**** SUPPLIED INFORMATION ****
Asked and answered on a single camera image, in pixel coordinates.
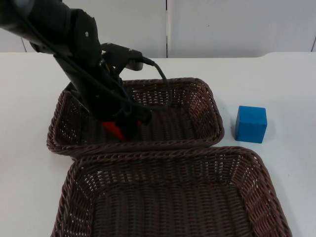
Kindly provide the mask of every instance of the wicker basket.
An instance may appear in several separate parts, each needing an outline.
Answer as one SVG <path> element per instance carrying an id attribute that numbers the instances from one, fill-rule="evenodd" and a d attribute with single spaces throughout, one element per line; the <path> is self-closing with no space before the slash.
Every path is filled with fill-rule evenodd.
<path id="1" fill-rule="evenodd" d="M 224 136 L 222 119 L 213 94 L 199 79 L 171 79 L 173 104 L 168 110 L 153 111 L 148 126 L 139 126 L 136 137 L 121 142 L 105 132 L 67 91 L 58 101 L 47 137 L 48 148 L 72 157 L 104 153 L 150 150 L 174 150 L 206 147 Z M 146 105 L 162 105 L 168 101 L 161 80 L 125 81 L 136 101 Z"/>
<path id="2" fill-rule="evenodd" d="M 268 171 L 240 147 L 108 154 L 70 168 L 54 237 L 288 237 Z"/>

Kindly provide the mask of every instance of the black robotic arm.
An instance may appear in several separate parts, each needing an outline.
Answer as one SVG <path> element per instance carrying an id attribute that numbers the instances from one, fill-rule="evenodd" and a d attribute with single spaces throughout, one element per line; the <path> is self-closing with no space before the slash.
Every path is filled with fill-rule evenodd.
<path id="1" fill-rule="evenodd" d="M 27 39 L 36 52 L 54 54 L 80 102 L 98 120 L 114 121 L 126 139 L 136 133 L 138 121 L 149 123 L 150 109 L 157 107 L 137 104 L 124 89 L 119 74 L 125 67 L 155 66 L 172 97 L 155 62 L 129 48 L 101 45 L 94 18 L 61 0 L 0 0 L 0 28 Z"/>

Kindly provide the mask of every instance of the blue block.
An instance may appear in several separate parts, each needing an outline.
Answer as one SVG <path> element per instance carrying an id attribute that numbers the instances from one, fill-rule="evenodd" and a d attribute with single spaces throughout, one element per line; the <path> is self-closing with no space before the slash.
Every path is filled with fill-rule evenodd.
<path id="1" fill-rule="evenodd" d="M 236 140 L 262 143 L 267 125 L 265 108 L 239 106 L 236 120 Z"/>

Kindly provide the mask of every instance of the woven basket bottom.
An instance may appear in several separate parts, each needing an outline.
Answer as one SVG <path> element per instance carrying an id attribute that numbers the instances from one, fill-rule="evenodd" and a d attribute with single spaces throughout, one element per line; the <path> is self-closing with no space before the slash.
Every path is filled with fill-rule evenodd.
<path id="1" fill-rule="evenodd" d="M 152 115 L 150 124 L 140 125 L 131 142 L 197 139 L 196 130 L 186 110 L 172 108 L 168 111 L 153 111 Z M 92 117 L 83 119 L 81 128 L 79 144 L 120 142 L 117 137 L 107 133 L 102 124 Z"/>
<path id="2" fill-rule="evenodd" d="M 234 185 L 112 186 L 94 203 L 93 237 L 253 236 Z"/>

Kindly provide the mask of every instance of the white table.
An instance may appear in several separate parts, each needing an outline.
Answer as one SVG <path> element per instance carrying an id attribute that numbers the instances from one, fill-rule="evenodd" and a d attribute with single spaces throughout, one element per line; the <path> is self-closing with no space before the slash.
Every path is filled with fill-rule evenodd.
<path id="1" fill-rule="evenodd" d="M 260 58 L 157 59 L 168 78 L 198 77 L 211 87 L 224 121 L 219 146 L 262 157 L 295 237 L 316 236 L 316 54 Z M 52 56 L 0 54 L 0 230 L 4 237 L 50 236 L 72 161 L 46 148 L 48 126 L 68 79 Z M 145 67 L 124 79 L 158 78 Z M 267 108 L 263 144 L 232 136 L 239 105 Z"/>

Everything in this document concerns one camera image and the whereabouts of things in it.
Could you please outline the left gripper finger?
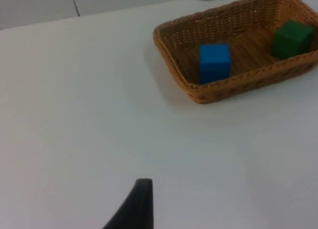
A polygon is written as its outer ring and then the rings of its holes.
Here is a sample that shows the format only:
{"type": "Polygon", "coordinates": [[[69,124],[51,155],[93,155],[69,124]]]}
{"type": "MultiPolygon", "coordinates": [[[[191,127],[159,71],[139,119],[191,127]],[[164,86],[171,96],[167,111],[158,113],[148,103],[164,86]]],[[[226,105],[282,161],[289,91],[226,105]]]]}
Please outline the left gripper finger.
{"type": "Polygon", "coordinates": [[[153,229],[153,181],[137,179],[125,201],[104,229],[153,229]]]}

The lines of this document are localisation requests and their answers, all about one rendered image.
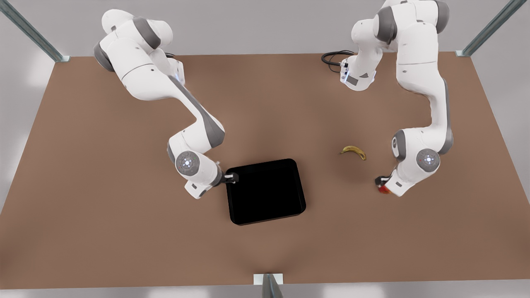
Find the yellow banana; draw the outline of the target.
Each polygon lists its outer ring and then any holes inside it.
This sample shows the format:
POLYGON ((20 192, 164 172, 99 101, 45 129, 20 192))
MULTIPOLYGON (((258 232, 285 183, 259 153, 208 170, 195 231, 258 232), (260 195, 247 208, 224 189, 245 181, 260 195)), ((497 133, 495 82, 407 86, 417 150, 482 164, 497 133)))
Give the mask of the yellow banana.
POLYGON ((364 152, 364 150, 352 145, 344 147, 339 154, 345 154, 349 151, 356 153, 363 161, 367 160, 366 153, 364 152))

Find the silver frame post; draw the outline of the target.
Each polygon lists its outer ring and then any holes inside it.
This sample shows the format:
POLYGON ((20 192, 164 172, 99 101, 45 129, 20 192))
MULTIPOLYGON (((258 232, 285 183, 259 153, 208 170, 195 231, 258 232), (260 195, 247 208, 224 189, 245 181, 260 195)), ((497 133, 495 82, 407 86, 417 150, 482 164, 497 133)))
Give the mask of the silver frame post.
POLYGON ((55 49, 7 0, 0 0, 0 11, 54 62, 70 61, 70 56, 64 56, 55 49))
POLYGON ((464 47, 455 51, 458 57, 471 57, 528 0, 509 0, 493 19, 464 47))
POLYGON ((261 285, 261 298, 284 298, 279 288, 279 285, 284 284, 284 277, 281 273, 254 274, 253 284, 261 285))

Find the black square tray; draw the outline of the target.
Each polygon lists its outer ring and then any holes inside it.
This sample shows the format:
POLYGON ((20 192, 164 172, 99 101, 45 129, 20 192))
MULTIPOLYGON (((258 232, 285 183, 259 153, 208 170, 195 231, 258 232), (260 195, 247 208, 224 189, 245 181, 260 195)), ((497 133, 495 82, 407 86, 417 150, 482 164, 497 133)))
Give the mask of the black square tray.
POLYGON ((293 159, 229 168, 238 175, 227 183, 229 214, 236 225, 297 216, 306 209, 301 178, 293 159))

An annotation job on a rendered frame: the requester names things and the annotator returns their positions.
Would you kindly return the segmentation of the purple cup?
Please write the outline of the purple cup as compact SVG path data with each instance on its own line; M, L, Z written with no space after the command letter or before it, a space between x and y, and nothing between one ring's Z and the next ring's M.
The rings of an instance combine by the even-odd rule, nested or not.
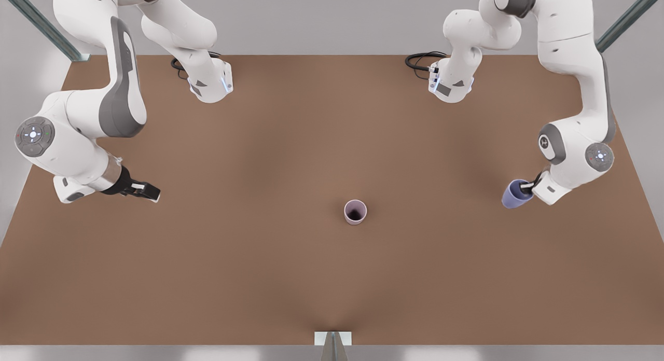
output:
M527 181L515 179L505 189L501 202L507 209L515 209L533 198L533 193L530 189L521 189L522 182Z

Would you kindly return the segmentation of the silver frame post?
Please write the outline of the silver frame post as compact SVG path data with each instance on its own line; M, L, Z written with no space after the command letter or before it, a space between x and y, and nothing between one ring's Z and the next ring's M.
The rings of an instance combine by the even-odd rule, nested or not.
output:
M596 40L596 48L604 53L628 28L645 14L658 0L635 0L631 6Z
M52 44L72 62L86 62L91 55L80 53L76 47L43 14L30 0L7 0L23 16L32 23Z
M323 346L321 361L348 361L345 346L352 345L351 332L314 332L315 346Z

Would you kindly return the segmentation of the pink cup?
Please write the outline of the pink cup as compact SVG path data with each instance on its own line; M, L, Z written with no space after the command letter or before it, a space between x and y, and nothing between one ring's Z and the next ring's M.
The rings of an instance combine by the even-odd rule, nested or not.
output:
M361 200L349 200L343 209L344 218L349 225L360 224L367 216L367 206Z

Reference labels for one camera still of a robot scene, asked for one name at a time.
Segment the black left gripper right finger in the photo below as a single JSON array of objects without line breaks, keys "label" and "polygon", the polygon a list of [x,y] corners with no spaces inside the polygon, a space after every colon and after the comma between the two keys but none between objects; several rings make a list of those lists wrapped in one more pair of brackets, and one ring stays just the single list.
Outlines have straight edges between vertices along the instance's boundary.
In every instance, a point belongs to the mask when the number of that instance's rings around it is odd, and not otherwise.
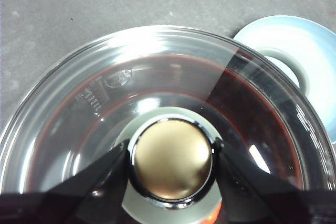
[{"label": "black left gripper right finger", "polygon": [[228,223],[335,223],[334,190],[300,190],[222,139],[216,138],[214,146]]}]

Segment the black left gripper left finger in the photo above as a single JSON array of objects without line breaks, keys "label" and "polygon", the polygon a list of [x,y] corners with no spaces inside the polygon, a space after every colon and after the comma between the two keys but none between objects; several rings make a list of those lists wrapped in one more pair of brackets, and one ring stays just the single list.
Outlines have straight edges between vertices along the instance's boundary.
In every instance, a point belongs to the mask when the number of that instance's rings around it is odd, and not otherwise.
[{"label": "black left gripper left finger", "polygon": [[1,195],[1,223],[116,223],[128,183],[124,140],[45,192]]}]

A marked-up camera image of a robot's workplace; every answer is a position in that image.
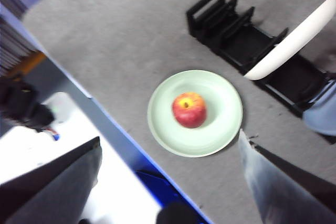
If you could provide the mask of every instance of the table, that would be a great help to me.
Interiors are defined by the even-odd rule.
[[[157,85],[186,69],[222,75],[241,95],[247,135],[258,135],[256,143],[332,183],[336,147],[188,34],[185,11],[197,1],[43,0],[24,24],[212,221],[260,223],[235,142],[208,157],[184,158],[154,140],[146,110]],[[323,1],[239,0],[238,11],[255,6],[253,21],[275,35],[292,30]],[[335,71],[335,32],[334,18],[302,54]]]

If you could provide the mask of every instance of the gray fabric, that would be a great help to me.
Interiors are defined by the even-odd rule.
[[[157,85],[185,69],[227,78],[244,103],[243,128],[271,152],[336,183],[335,146],[305,127],[274,98],[244,79],[187,32],[185,11],[198,0],[43,0],[24,18],[39,39],[175,182],[216,223],[260,223],[236,144],[203,158],[164,150],[146,120]],[[272,35],[293,30],[324,0],[239,0],[255,6],[253,21]],[[302,51],[336,70],[336,19]]]
[[[97,147],[73,162],[5,223],[77,224],[100,164],[101,147]]]
[[[263,223],[336,223],[336,215],[328,207],[255,150],[243,131],[238,141],[244,175]]]

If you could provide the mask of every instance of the black object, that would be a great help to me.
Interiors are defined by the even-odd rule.
[[[174,202],[163,208],[156,224],[198,224],[194,211],[185,204]]]
[[[37,102],[38,92],[21,76],[0,77],[0,112],[13,125],[40,132],[55,119],[52,112]]]
[[[213,1],[200,0],[186,12],[189,33],[242,74],[261,61],[288,32],[286,28],[277,36],[269,36],[251,22],[254,7],[239,15],[235,11],[238,0],[216,0],[207,8]],[[298,52],[254,83],[282,102],[294,115],[302,117],[303,112],[313,105],[310,100],[331,79],[335,79],[334,74],[321,71]],[[336,137],[325,138],[331,143],[336,142]]]
[[[145,170],[140,170],[135,172],[135,174],[140,178],[141,182],[147,187],[147,189],[154,195],[156,200],[164,207],[158,216],[157,223],[195,223],[195,224],[207,224],[208,222],[198,213],[193,206],[175,189],[175,187],[162,175],[151,173]],[[186,214],[189,215],[188,219],[194,220],[195,222],[181,222],[184,220],[180,218],[176,222],[165,222],[177,220],[177,216],[180,210],[186,209]]]
[[[96,137],[1,184],[0,223],[77,223],[100,163],[100,140]]]

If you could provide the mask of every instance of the apple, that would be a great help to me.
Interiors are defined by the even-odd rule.
[[[187,128],[197,128],[206,119],[205,101],[195,92],[180,94],[174,100],[172,109],[176,120]]]

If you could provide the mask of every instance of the plate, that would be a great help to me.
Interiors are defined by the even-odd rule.
[[[181,126],[172,104],[185,92],[196,92],[207,106],[207,118],[198,128]],[[243,119],[243,106],[236,89],[223,77],[204,70],[177,73],[163,81],[148,105],[148,125],[158,143],[184,157],[218,152],[236,136]]]

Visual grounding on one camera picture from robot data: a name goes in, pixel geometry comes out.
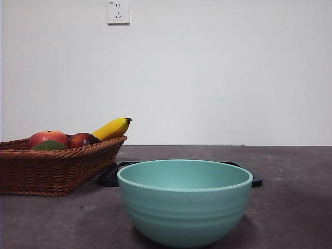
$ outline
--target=wall socket
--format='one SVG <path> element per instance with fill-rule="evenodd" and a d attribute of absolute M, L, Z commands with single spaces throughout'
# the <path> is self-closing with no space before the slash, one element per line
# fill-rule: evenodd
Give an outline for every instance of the wall socket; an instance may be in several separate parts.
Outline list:
<path fill-rule="evenodd" d="M 130 1 L 107 1 L 107 24 L 130 24 Z"/>

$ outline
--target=gray table
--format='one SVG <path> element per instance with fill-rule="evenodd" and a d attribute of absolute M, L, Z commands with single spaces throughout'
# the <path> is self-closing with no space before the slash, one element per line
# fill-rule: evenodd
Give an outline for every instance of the gray table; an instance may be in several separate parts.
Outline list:
<path fill-rule="evenodd" d="M 206 248 L 332 248 L 332 147 L 123 146 L 117 161 L 169 158 L 234 161 L 264 178 L 238 226 Z M 95 180 L 64 197 L 1 195 L 1 248 L 167 248 Z"/>

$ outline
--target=green mango
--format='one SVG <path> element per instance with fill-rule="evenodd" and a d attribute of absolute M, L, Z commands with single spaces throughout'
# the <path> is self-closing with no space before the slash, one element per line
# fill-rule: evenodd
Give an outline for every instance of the green mango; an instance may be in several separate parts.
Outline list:
<path fill-rule="evenodd" d="M 31 148 L 32 150 L 58 150 L 58 149 L 66 149 L 62 143 L 59 143 L 55 140 L 47 140 L 37 144 L 36 146 Z"/>

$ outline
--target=black tray
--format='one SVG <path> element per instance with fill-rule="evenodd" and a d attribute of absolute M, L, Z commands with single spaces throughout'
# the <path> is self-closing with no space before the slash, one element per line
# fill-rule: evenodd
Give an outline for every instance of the black tray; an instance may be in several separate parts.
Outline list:
<path fill-rule="evenodd" d="M 120 162 L 117 163 L 115 167 L 112 167 L 111 169 L 107 169 L 105 170 L 97 179 L 97 183 L 101 186 L 104 187 L 119 187 L 119 183 L 118 183 L 118 177 L 117 177 L 117 173 L 119 171 L 120 168 L 128 166 L 128 165 L 132 165 L 138 163 L 136 161 L 132 161 L 132 162 Z M 226 164 L 230 164 L 233 166 L 237 166 L 243 169 L 246 169 L 245 167 L 240 166 L 238 163 L 235 162 L 222 162 L 222 163 L 226 163 Z M 256 188 L 256 187 L 260 187 L 263 185 L 263 178 L 260 175 L 257 175 L 256 173 L 251 172 L 254 179 L 252 182 L 251 187 Z"/>

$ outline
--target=bowl
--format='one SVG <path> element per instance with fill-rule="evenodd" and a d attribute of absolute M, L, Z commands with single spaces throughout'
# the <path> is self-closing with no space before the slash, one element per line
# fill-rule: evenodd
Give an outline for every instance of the bowl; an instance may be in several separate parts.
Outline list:
<path fill-rule="evenodd" d="M 200 247 L 228 234 L 242 218 L 252 174 L 202 160 L 156 160 L 118 171 L 121 196 L 134 226 L 172 247 Z"/>

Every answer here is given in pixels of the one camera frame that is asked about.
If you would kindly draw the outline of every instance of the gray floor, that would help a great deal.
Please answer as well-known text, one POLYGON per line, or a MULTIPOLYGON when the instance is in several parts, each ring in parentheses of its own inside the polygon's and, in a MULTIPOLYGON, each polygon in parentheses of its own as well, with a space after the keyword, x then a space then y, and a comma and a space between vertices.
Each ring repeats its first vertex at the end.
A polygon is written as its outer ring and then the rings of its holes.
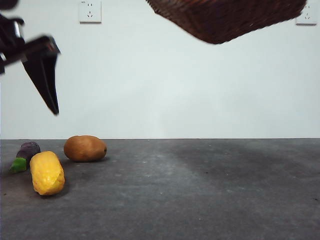
POLYGON ((105 140, 90 163, 38 140, 65 171, 51 197, 8 173, 23 142, 1 141, 3 240, 320 239, 320 139, 105 140))

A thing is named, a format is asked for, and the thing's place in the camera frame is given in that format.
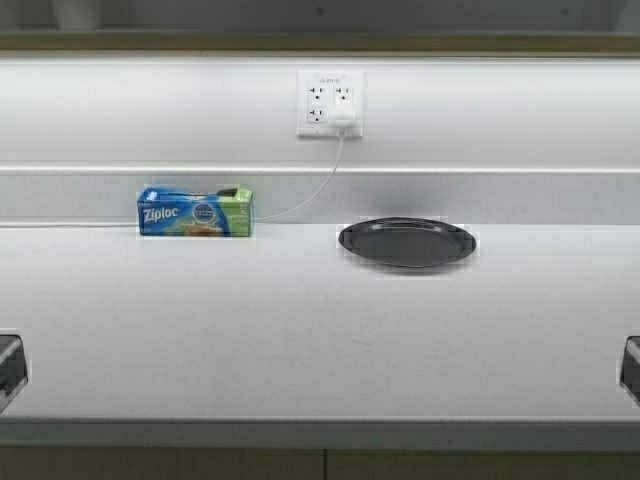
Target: lower cabinet
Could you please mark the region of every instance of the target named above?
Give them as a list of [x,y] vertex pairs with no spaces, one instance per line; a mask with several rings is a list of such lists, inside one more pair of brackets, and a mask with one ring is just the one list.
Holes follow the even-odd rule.
[[616,480],[640,454],[0,448],[0,480]]
[[0,480],[322,480],[322,451],[0,448]]
[[640,478],[640,454],[329,452],[331,480]]

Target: black plate
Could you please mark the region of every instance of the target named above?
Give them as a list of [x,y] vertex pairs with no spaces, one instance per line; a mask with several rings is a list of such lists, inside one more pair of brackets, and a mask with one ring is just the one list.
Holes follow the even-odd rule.
[[421,218],[381,218],[340,233],[344,248],[361,257],[396,267],[436,267],[461,260],[476,249],[465,230]]

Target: electrical outlet
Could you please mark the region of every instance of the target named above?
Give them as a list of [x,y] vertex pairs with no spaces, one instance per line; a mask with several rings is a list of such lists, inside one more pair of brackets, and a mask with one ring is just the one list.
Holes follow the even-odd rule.
[[332,114],[355,112],[356,122],[347,137],[363,134],[364,72],[318,71],[298,73],[298,125],[300,136],[335,137],[338,130],[329,121]]

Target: white cable
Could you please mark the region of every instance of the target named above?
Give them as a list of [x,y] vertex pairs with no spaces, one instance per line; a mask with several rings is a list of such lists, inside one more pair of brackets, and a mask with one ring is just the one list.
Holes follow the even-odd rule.
[[279,213],[275,213],[273,215],[267,215],[266,217],[258,217],[258,218],[256,218],[256,221],[260,222],[262,220],[270,220],[272,218],[277,218],[277,217],[282,217],[284,215],[287,215],[287,214],[289,214],[291,212],[294,212],[294,211],[304,207],[308,203],[312,202],[318,195],[320,195],[320,193],[329,184],[329,182],[331,181],[331,179],[335,175],[336,171],[338,170],[338,165],[340,165],[340,160],[342,159],[342,151],[344,150],[344,136],[345,136],[344,130],[340,130],[340,132],[338,133],[338,149],[336,150],[336,161],[335,161],[335,163],[333,165],[333,169],[331,170],[331,173],[329,173],[327,178],[324,179],[324,181],[320,184],[320,186],[318,188],[316,188],[315,191],[311,195],[309,195],[306,199],[304,199],[302,202],[300,202],[295,207],[291,207],[288,210],[285,210],[285,211],[279,212]]

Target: upper cabinet
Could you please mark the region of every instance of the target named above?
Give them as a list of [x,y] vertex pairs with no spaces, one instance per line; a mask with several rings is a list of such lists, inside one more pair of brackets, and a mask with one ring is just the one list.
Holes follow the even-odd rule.
[[0,0],[0,48],[640,52],[640,0]]
****
**PROBLEM REQUIREMENTS**.
Task for the records above: copy every line in which the word "segmentation" occurs.

**RESPONSE AREA**.
Would you kindly return the segmentation of the purple cup?
Would you kindly return the segmentation of the silver frame post?
Would you kindly return the segmentation of the pink cup?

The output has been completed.